Assignment
This exercise calls for every record to be set down again, exactly and in full.

——

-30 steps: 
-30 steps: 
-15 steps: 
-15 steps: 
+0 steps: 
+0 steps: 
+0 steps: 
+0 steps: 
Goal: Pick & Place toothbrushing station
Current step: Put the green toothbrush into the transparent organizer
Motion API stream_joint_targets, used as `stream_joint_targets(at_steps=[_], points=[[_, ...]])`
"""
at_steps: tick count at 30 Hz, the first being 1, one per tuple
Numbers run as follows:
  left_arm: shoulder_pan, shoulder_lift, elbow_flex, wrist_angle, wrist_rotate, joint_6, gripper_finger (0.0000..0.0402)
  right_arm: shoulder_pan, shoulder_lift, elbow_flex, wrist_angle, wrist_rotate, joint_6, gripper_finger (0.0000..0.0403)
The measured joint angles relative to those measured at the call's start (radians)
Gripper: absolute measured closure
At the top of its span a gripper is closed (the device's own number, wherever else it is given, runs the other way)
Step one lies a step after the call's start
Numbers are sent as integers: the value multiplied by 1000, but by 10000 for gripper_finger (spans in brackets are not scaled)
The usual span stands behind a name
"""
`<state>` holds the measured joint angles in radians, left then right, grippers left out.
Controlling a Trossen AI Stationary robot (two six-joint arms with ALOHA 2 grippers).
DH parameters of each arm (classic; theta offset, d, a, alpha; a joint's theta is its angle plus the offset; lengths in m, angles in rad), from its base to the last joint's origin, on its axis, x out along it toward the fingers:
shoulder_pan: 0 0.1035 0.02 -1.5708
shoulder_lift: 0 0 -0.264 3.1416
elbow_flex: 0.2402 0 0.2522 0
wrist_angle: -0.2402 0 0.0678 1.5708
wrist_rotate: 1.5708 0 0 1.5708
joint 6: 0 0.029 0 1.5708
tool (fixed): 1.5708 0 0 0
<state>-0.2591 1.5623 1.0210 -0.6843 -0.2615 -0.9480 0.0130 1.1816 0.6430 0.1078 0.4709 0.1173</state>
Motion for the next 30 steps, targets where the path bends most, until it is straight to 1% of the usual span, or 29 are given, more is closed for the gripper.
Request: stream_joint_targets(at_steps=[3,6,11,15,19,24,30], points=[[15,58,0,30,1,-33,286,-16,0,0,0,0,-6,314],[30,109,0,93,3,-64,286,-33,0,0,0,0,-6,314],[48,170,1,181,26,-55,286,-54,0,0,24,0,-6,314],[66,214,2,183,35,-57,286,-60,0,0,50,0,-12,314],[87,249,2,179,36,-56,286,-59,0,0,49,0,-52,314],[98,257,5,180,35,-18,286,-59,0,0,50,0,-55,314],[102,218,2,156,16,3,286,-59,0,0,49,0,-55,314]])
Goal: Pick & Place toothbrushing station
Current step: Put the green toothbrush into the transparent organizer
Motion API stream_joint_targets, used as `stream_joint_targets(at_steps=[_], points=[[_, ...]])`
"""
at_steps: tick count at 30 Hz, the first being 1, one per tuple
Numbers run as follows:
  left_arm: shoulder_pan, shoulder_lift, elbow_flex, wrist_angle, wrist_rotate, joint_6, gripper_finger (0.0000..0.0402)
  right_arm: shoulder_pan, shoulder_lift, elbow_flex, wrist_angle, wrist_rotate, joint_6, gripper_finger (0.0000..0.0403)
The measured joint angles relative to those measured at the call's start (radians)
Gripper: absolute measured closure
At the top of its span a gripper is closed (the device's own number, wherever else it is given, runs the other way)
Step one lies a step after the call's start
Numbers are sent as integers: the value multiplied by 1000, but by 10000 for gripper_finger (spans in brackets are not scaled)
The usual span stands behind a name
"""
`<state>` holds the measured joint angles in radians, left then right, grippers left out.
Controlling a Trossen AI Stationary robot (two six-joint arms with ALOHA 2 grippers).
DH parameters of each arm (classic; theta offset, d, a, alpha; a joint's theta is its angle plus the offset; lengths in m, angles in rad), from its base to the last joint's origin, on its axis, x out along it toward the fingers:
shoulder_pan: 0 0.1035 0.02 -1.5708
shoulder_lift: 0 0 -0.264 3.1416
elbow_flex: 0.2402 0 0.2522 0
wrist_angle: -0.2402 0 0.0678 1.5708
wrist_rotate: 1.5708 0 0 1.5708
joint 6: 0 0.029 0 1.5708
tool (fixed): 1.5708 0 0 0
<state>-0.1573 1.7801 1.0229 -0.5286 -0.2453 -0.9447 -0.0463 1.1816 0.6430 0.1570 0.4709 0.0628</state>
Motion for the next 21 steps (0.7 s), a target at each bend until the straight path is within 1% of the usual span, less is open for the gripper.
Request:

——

Response to the task
-30 steps: 
-30 steps: 
-15 steps: 
-15 steps: 
+0 steps: 
+0 steps: 
+0 steps: 
+0 steps: 
Goal: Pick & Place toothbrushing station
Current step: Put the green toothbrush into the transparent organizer
Motion API stream_joint_targets, used as `stream_joint_targets(at_steps=[_], points=[[_, ...]])`
"""
at_steps: tick count at 30 Hz, the first being 1, one per tuple
Numbers run as follows:
  left_arm: shoulder_pan, shoulder_lift, elbow_flex, wrist_angle, wrist_rotate, joint_6, gripper_finger (0.0000..0.0402)
  right_arm: shoulder_pan, shoulder_lift, elbow_flex, wrist_angle, wrist_rotate, joint_6, gripper_finger (0.0000..0.0403)
The measured joint angles relative to those measured at the call's start (radians)
Gripper: absolute measured closure
At the top of its span a gripper is closed (the device's own number, wherever else it is given, runs the other way)
Step one lies a step after the call's start
Numbers are sent as integers: the value multiplied by 1000, but by 10000 for gripper_finger (spans in brackets are not scaled)
The usual span stands behind a name
"""
`<state>` holds the measured joint angles in radians, left then right, grippers left out.
Controlling a Trossen AI Stationary robot (two six-joint arms with ALOHA 2 grippers).
DH parameters of each arm (classic; theta offset, d, a, alpha; a joint's theta is its angle plus the offset; lengths in m, angles in rad), from its base to the last joint's origin, on its axis, x out along it toward the fingers:
shoulder_pan: 0 0.1035 0.02 -1.5708
shoulder_lift: 0 0 -0.264 3.1416
elbow_flex: 0.2402 0 0.2522 0
wrist_angle: -0.2402 0 0.0678 1.5708
wrist_rotate: 1.5708 0 0 1.5708
joint 6: 0 0.029 0 1.5708
tool (fixed): 1.5708 0 0 0
<state>-0.2591 1.5623 1.0210 -0.6843 -0.2615 -0.9480 0.0130 1.1816 0.6430 0.1078 0.4709 0.1173</state>
Motion for the next 30 steps, targets where the path bends most, until it is straight to 1% of the usual span, or 29 are given, more is closed for the gripper.
Request: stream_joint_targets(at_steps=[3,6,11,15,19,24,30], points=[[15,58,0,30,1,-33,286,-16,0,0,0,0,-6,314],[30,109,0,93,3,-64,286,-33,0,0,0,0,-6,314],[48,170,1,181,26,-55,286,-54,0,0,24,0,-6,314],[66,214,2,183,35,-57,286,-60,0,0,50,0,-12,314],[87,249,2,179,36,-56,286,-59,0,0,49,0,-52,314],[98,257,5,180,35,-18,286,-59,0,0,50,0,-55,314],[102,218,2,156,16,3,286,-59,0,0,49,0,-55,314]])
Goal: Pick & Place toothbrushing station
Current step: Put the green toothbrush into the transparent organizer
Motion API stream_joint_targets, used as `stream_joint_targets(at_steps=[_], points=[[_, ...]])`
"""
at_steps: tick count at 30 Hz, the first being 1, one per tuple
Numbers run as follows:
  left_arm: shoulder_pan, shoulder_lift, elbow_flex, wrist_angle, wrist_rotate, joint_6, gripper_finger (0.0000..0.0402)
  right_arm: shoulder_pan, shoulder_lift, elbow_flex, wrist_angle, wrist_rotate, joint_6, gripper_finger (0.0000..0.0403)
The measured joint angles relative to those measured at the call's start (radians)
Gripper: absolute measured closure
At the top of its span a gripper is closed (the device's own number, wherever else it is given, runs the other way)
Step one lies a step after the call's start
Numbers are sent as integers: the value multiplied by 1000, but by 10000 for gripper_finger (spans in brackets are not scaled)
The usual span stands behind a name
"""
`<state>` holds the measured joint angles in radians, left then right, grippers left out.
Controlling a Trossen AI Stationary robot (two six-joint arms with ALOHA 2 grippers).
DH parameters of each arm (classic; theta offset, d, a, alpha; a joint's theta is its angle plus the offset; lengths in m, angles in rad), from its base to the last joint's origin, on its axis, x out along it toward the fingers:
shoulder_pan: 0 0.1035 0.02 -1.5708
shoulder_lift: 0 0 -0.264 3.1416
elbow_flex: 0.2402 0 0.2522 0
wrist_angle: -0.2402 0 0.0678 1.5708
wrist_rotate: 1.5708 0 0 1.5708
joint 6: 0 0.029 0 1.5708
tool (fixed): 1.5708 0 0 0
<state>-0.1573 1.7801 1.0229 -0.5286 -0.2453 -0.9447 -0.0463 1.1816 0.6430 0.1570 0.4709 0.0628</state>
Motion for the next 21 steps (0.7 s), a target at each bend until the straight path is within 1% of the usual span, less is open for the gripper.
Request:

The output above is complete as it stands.